喉の渇きを覚えてゴクリと唾を飲み込んだ。今のおれには、彼女の意見を否定することも肯定することもできない。おれには自分自身がよく分からない。
「ミュフィルさん、あなたの言うその仮説とは?」
ハロルドの問い掛けを追いかけるように、緊張を帯びた幾多の視線が涼しげな顔で佇むミュフィルへと集中した。

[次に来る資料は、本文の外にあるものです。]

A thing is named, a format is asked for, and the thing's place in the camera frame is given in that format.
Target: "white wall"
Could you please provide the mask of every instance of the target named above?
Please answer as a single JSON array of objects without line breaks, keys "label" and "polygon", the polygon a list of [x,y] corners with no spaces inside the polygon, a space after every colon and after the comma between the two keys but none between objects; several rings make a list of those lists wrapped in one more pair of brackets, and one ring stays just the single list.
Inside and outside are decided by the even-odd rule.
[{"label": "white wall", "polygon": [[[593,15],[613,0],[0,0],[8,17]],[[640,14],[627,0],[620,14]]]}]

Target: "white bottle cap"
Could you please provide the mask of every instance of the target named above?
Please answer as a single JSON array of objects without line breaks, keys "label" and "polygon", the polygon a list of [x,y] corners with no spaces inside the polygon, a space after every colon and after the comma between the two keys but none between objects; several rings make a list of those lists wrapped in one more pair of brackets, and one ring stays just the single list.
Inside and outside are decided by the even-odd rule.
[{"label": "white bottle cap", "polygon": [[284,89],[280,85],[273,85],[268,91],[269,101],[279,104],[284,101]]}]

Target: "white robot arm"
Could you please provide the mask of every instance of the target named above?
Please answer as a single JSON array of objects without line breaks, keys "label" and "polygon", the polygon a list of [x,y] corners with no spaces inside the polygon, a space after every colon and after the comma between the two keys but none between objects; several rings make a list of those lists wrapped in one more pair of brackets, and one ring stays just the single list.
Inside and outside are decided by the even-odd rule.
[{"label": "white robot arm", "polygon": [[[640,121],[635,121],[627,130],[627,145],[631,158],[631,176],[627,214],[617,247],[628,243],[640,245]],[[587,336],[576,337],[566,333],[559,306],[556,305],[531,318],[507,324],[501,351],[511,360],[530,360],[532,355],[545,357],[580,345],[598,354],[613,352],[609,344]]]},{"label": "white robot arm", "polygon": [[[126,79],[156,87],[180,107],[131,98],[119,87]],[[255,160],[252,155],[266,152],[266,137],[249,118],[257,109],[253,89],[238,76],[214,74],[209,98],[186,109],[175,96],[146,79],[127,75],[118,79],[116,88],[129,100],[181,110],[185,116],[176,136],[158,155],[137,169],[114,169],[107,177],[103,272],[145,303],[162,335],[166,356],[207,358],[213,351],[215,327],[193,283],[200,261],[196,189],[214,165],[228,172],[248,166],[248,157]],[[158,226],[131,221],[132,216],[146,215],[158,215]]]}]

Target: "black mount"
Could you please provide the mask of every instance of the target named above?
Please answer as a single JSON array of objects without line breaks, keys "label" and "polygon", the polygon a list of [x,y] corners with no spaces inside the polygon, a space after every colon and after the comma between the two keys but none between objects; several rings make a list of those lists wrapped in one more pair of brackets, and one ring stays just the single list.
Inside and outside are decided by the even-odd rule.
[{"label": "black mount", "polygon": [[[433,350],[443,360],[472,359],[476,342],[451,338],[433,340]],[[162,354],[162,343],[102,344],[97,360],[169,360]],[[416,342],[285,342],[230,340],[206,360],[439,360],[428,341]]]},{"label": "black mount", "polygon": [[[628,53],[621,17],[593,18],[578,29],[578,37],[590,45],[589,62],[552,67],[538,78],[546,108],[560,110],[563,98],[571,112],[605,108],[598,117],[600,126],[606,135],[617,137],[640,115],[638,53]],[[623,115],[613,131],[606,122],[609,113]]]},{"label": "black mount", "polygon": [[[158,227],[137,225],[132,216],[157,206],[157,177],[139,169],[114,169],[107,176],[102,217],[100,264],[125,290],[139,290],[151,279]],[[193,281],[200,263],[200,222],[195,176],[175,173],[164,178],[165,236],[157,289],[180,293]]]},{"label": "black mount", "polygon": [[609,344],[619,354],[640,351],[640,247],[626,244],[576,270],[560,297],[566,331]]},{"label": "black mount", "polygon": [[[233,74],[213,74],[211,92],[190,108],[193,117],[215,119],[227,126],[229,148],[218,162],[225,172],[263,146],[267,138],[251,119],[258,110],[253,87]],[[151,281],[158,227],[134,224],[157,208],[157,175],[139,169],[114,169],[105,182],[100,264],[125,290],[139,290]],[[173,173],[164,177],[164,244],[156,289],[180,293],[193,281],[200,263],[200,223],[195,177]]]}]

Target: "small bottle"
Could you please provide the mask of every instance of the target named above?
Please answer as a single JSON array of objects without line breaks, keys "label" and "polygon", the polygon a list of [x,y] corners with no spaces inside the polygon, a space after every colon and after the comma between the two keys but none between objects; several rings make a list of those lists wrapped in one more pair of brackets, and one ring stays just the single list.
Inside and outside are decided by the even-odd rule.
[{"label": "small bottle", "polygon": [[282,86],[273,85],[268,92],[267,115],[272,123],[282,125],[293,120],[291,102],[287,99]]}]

「“魔獣化”、“鬼の暴走”、“多発する世界の歪み”————そして世界の根本に反する、“『星の杖』まがいとその使い手”、および、“あり得ないはずの九人目の賢者”。起こるにしてはあまりにもタイミングが良すぎる事象たち。だからこの事象たちの裏にはある一つの共通項が存在すると考えている者も多い。私もその一人です。そして多くの者が存在を信じる共通項とは、もっとも大きく、もっとも深く、それゆえもっとも歪な“世界の歪み”のこと。一般に、“大いなる歪み”と呼ばれているもの」
「…………我も“大いなる歪み”の存在を疑っていた者の一人じゃが、其の話と彼ら二人の生み出している歪みについての話はどこがどう繋がるのかのう。我としては、あまり論点をずらさないで欲しいのじゃが?」
海遥の目が怪訝そうに細められた。
「まあ最後まで聞いていただきたい。共通項の存在を信じる者はまず間違いなく、それによって世界の異変全てが引き起こされていると考えているでしょう。しかし彼ら二人の出現に限っては、私は“大いなる歪み”が原因だとは思っていません。むしろ、その逆なのではないか、と」
「逆、じゃと……?」
「私は、彼らこそが、世界各地に異変を招いている元凶、“大いなる歪み”を生み出していると考えています」
驚きに目を見開く者。眉一つ動かさない者。衝撃に顔を歪める者。
ザワザワと大講堂内がどよめく中、ロロットは————彼女の近くに座るジュジュ、成平、モルフォは————『日曜の賢者』が発した言葉の意味を受け止め切れていない様子だった。
「それはどうにも、おかしな話じゃないかしらん?」
最初に口を開いたのはダンカークだった。この男はミュフィルの言葉を聞いても何一つ表情を変えていない。
「確かにあの子たち二人は、通常の“世界の歪み”によって発生する事象に比べてかなり特殊だわ。通常の事象は世界の枠組みから指先がちょっとはみ出る程度のものだけれど、あの子たちの存在は身体ごとひょいっと枠を飛び越えたようなもの。でもだからこそ、あの子たちの出現は“大いなる歪み”によって引き起こされたものなのではなくて? だって“大いなる歪み”って、世界の基礎すらぶち壊す力があるって考えられているじゃなぁい?」
「であれば、“大いなる歪み”が彼ら二人を出現させたと考えた方が理に叶うと?」
「少なくとも、アタシにはそっちの方がよほど現実的だと思えるわ」
口調や声音とは裏腹に、ダンカークの表情は険しく、彼の姿勢は真剣だった。
「……彼らを拘束した一週間前の私だったら、あなたの意見にも同意し、その可能性も捨て切れないと言ったでしょう。しかし、今は違います。自身の主張を強固にする根拠が、今の私にはある」
「その根拠ってのはなぁに?」
「“『星の杖』まがいの使い手”たるひだりが、来訪者だということです」
「なっ…………⁈」
彼女の思わぬ発言に、口の端から声が漏れた。
————どうしてそれを?
彼女に捕まってから今日までの一週間、おれは彼女や騎士団に対して自身が“来訪者”であることは一言も言っていなかった。もちろん、それと勘付かれそうな単語も口にしていない。
この世界では来訪者はあまりよく思われていない。成平曰く、過去に何かがあったことが原因らしいが詳しいことはおれも知らない。ただ、世間一般でよく思われていないのであれば、わざわざ来訪者であることを正直に話して自分の立場を悪くしようとは思わない。
だから話さなかった。ただの記憶喪失者だという体を貫いた。
それなのにどうして…………。
隠し事がバレていたことを疑問に思う気持ちが顔に出ていたのだろう。おれと目が合ったミュフィルは余裕を感じさせる微笑を湛え、色素の薄い唇を開いた。